__PROBLEM DESCRIPTION__
Read through the records below and copy each line that uses the word "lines".

__DATA FOR THIS EXERCISE__
_ _ _

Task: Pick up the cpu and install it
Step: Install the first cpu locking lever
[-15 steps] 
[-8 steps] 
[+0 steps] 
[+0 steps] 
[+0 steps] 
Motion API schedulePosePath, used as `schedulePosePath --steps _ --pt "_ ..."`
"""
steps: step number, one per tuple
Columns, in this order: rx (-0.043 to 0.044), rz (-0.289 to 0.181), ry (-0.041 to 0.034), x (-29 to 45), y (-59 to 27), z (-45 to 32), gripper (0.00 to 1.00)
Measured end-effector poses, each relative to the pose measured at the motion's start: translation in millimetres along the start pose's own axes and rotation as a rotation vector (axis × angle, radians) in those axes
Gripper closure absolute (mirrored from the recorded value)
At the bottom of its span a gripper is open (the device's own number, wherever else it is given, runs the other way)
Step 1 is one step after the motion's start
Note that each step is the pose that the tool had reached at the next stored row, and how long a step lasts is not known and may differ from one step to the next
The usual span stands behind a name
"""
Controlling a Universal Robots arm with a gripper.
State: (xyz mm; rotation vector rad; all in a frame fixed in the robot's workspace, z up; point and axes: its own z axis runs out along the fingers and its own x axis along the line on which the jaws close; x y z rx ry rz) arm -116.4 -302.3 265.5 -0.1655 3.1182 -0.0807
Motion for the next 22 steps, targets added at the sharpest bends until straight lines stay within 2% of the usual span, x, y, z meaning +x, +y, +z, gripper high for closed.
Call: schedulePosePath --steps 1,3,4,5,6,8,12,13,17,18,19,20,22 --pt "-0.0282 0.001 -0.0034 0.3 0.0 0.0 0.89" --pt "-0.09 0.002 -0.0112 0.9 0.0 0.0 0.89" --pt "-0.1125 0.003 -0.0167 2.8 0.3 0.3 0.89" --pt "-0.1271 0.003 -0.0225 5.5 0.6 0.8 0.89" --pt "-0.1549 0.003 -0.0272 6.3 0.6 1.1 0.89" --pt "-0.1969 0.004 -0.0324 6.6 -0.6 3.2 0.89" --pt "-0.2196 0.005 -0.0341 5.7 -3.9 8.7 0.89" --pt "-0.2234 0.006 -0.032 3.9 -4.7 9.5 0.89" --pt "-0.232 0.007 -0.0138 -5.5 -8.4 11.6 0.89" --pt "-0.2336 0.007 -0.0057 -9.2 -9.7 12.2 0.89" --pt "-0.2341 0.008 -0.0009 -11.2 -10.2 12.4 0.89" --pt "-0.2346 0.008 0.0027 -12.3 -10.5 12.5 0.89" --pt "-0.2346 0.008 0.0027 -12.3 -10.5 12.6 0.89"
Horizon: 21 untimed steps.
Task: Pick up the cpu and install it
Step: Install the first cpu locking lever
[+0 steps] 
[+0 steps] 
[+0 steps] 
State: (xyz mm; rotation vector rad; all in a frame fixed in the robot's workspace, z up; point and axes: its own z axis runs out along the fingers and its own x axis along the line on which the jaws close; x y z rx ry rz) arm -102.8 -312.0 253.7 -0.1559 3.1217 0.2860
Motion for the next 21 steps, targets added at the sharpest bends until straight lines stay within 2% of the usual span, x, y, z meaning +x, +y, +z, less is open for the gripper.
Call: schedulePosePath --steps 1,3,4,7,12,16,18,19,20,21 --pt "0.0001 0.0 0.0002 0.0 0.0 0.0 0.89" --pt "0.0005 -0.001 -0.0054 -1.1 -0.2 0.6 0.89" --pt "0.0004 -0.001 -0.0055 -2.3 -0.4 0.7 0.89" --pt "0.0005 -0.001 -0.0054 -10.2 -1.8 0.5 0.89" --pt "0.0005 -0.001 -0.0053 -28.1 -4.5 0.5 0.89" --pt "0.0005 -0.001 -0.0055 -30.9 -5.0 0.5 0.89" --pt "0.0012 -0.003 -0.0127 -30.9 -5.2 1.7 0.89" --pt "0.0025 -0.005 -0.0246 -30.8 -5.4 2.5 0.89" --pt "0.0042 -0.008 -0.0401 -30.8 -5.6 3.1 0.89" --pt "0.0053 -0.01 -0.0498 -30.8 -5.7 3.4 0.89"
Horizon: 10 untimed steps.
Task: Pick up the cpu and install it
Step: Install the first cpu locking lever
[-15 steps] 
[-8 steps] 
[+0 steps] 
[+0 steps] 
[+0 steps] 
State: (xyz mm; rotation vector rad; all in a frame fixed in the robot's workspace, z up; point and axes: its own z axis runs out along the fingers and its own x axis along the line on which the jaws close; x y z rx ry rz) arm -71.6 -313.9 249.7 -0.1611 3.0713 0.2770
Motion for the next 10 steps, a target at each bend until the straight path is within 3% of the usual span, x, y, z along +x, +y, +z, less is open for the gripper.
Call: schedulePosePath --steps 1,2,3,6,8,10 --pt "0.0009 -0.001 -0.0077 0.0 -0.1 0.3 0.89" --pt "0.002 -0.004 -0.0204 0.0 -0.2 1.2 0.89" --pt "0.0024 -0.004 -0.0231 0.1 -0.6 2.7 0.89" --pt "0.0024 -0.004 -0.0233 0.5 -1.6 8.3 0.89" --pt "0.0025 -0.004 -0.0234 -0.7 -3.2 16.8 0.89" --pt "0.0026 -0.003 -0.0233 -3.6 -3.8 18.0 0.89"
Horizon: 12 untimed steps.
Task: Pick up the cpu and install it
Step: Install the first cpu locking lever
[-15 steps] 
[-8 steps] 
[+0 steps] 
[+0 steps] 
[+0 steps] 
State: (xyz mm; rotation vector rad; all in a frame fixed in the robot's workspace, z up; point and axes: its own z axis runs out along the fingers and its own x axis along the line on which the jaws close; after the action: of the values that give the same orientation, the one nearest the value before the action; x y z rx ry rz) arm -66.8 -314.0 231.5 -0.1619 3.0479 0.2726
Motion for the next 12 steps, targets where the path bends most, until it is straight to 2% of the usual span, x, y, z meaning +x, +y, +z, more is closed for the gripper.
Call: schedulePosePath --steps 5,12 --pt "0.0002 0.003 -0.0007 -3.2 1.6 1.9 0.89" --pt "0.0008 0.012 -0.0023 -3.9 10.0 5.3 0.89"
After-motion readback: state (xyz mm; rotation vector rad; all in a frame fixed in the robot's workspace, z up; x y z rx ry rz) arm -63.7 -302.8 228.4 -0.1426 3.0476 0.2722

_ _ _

__RESULT OF THIS TASK__
Motion for the next 22 steps, targets added at the sharpest bends until straight lines stay within 2% of the usual span, x, y, z meaning +x, +y, +z, gripper high for closed.
Motion for the next 21 steps, targets added at the sharpest bends until straight lines stay within 2% of the usual span, x, y, z meaning +x, +y, +z, less is open for the gripper.

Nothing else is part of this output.